CN-122023198-A - Image restoration method based on self-adaptive downsampling and annular scanning state space model
Abstract
The invention discloses an image restoration method based on a self-adaptive downsampling and annular scanning state space model. The SSM is adopted to build a backbone network, firstly, wavelet downsampling is introduced, and the self-adaptive downsampling module is provided in combination with the traditional stride convolution, so that the sampling characteristics are dynamically adjusted, and the leakage of useful information is prevented as much as possible. Secondly, by improving the SSM scanning strategy, more attention is paid to the area with high weight in reasoning and more pixel information can be borrowed for reasoning of missing pixels.

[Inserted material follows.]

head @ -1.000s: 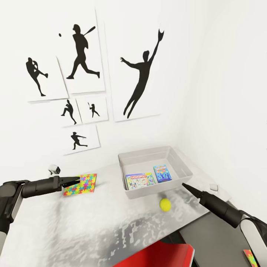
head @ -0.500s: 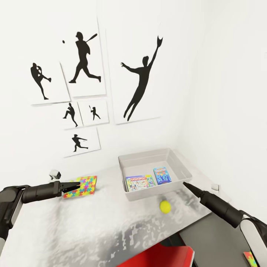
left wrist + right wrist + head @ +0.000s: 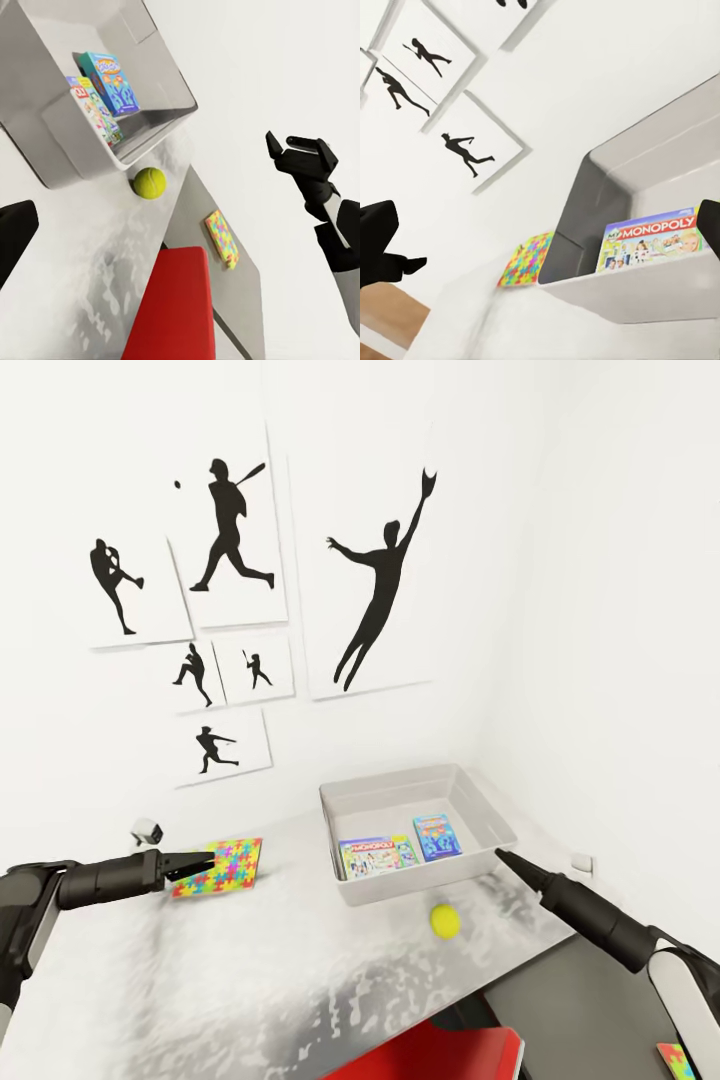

A global-local perception module is set, global information is captured using extended convolution, context attention is used to help pixel level reconstruction, and filling of semantics and textures is balanced. The expression of the invention on CelebA-HQ and PARIS STREETVIEW datasets shows that the invention obtains the most advanced performance, ensures the integrity of semantic structures, and simultaneously better avoids blurring and smoothing on textures.
Inventors
- ZENG ZHILING
- ZHU YE
Assignees
- 河北工业大学
Dates
- Publication Date
- 20260512
- Application Date
- 20260203
Claims (10)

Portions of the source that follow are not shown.